Happy New Year !! It looks like an interesting one....
I have started at May Shaw. I did two 4 hour shifts last week and will have two 4 hour and one 8 hour shift this coming week. Hopefully they will settle on what day and hours I will do regularly as soon as possible so I can drop some Woolies shifts. As it is, next week I do four Woolies shifts as well as the 3 May Shaw ones and it will be quite a busy week.
The job looks interesting and varied and challenging, with backlogs and opportunities for improving procedures and documenting stuff. If I still have my old skills and haven't started slipping into incoherence I will be right in my element. So far the two shifts have been orientation and I think one of next week's is training. I can't wait to actually start getting my fingers right into the work !
It's a big facility, 61 beds (and residents) and 110 staff and it looks like a really friendly and caring place to live. Hopefully it will be a friendly place to work.
We had another round of aurora spotting. Apparently it wasn't as big an event as the last one I saw, but the atmosphere has been "primed" and the actual display was much more intense. This is the first time I have seen the wiggly curtain effect. This was from my back door.
We had two visiting veterinary students briefly. They were intending to stay a week but at the end of the second day there was a family tragedy and they flew home. I have two more coming in February. They are generally interesting guests and enjoy meeting the animals.
Today Robyn and I went blueberry picking and I came home with 10kg. I will get some big ziplock bags and freeze them in batches of 500g. I still have half a bag left from last year. I think I have eaten a good 500g today.
I made a shade house for the sheep in the hops paddock. They don't want a bar of it because they hate that paddock. But they are going to be there over the summer once they are shorn (which is happening tomorrow morning) and will at least have the shade there if they choose. I made it using eight star pickets with polypipe arches, and then cable ties to hold the shade cloth on.
The hospital job became a bit confusing. Two different people came up to me to congratulate me on getting the hospital casual relief job. I had not heard anything from the hospital, but I was shown a copy of the hospital newsletter saying I had been given the job and would be starting on the 13th. I suggested that if someone wanted me there on the 13th the best course of action would be to tell me !
So I emailed Kayelene, the lady who interviewed me, and let her know what the situation was from my end. And that having signed the contract with May Shaw and starting there on the 7th I would have to decline an offer if one were actually made.
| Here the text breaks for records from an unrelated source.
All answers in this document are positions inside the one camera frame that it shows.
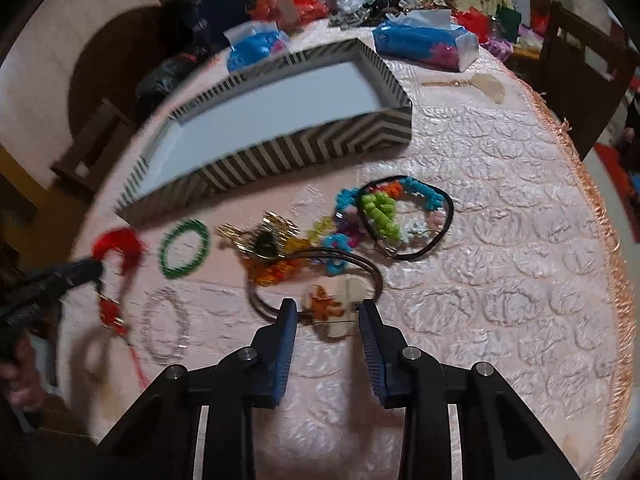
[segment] red tassel
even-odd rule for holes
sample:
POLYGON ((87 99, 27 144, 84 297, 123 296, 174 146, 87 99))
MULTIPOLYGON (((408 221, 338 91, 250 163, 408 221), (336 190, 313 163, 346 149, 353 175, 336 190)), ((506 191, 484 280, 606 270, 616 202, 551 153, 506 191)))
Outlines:
POLYGON ((124 275, 140 263, 144 249, 142 241, 132 228, 114 229, 94 242, 91 256, 94 260, 102 261, 109 251, 120 252, 122 254, 120 273, 124 275))

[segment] green beaded bracelet
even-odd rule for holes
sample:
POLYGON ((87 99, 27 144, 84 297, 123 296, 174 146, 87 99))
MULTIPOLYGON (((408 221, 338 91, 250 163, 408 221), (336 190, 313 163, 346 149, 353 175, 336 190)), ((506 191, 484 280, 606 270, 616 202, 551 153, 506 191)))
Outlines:
POLYGON ((160 269, 169 280, 175 280, 176 278, 187 276, 196 270, 202 264, 207 254, 209 254, 209 230, 200 220, 187 220, 178 225, 171 234, 162 240, 162 244, 160 245, 160 269), (187 231, 197 232, 200 235, 202 245, 198 250, 198 254, 193 257, 193 260, 183 266, 172 269, 166 263, 166 250, 178 236, 187 231))

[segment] circular tablecloth pattern
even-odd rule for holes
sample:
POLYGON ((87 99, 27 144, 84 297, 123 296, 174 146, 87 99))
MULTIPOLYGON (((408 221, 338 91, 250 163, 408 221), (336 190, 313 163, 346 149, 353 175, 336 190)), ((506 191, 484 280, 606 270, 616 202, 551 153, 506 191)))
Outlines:
MULTIPOLYGON (((331 30, 323 21, 294 38, 292 48, 353 37, 373 47, 369 29, 331 30)), ((463 75, 386 63, 414 103, 413 139, 404 150, 332 160, 263 180, 158 219, 141 232, 148 252, 122 302, 143 368, 151 378, 162 369, 143 349, 140 320, 148 298, 164 286, 173 287, 187 309, 188 368, 217 363, 264 324, 249 307, 237 255, 215 241, 191 276, 171 282, 162 276, 158 248, 181 219, 199 218, 210 229, 224 222, 249 227, 271 209, 307 228, 331 214, 342 187, 410 174, 446 190, 456 215, 441 244, 421 261, 391 264, 362 249, 385 278, 383 320, 443 363, 494 364, 578 473, 599 476, 617 453, 630 397, 632 297, 617 234, 566 125, 483 49, 463 75), (474 73, 503 82, 503 104, 473 87, 420 86, 474 73)), ((223 54, 146 122, 96 197, 74 256, 88 254, 103 231, 125 224, 114 206, 162 117, 225 75, 223 54)), ((311 89, 308 98, 322 105, 311 89)), ((122 285, 118 263, 116 255, 106 261, 107 294, 122 285)), ((301 291, 300 284, 283 283, 264 296, 278 303, 301 291)), ((138 381, 124 343, 100 325, 91 287, 73 290, 64 303, 58 366, 63 396, 99 440, 140 394, 138 381)), ((158 305, 152 325, 157 348, 177 337, 175 316, 171 305, 158 305)), ((450 415, 458 480, 455 410, 450 415)), ((282 404, 274 411, 254 410, 258 478, 396 478, 402 423, 402 410, 385 411, 374 398, 358 336, 326 343, 311 328, 299 327, 282 404)))

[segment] tissue pack
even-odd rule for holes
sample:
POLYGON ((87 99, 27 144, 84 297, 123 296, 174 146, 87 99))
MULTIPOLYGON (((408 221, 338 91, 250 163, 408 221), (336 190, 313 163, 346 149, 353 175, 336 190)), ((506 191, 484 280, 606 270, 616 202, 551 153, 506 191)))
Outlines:
POLYGON ((478 57, 478 38, 450 22, 450 10, 414 10, 373 29, 376 51, 463 72, 478 57))

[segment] dark green gemstone
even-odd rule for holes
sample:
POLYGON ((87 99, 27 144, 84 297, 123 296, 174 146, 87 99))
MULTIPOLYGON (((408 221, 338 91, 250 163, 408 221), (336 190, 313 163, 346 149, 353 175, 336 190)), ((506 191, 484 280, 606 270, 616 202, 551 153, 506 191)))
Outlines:
POLYGON ((254 253, 263 258, 274 259, 278 257, 278 245, 276 237, 268 232, 262 231, 255 237, 254 253))
She asked me not to be hasty, and to find out my permanent May Shaw shifts first and then get back to her because she had a project that she was really keen to get me to work on. If she could fit it in around the May Shaw days she was certain I was the person for the job. So when I get some idea of what is going on I will call her and we will talk. They pay over $40 an hour for casuals, so I am at least interested in finding out how many days the project will take. It's a once-a-year clean up of all their paper records and requires attention to detail and accuracy.
So, many months of no success at finding jobs and now I have more than I know what to do with !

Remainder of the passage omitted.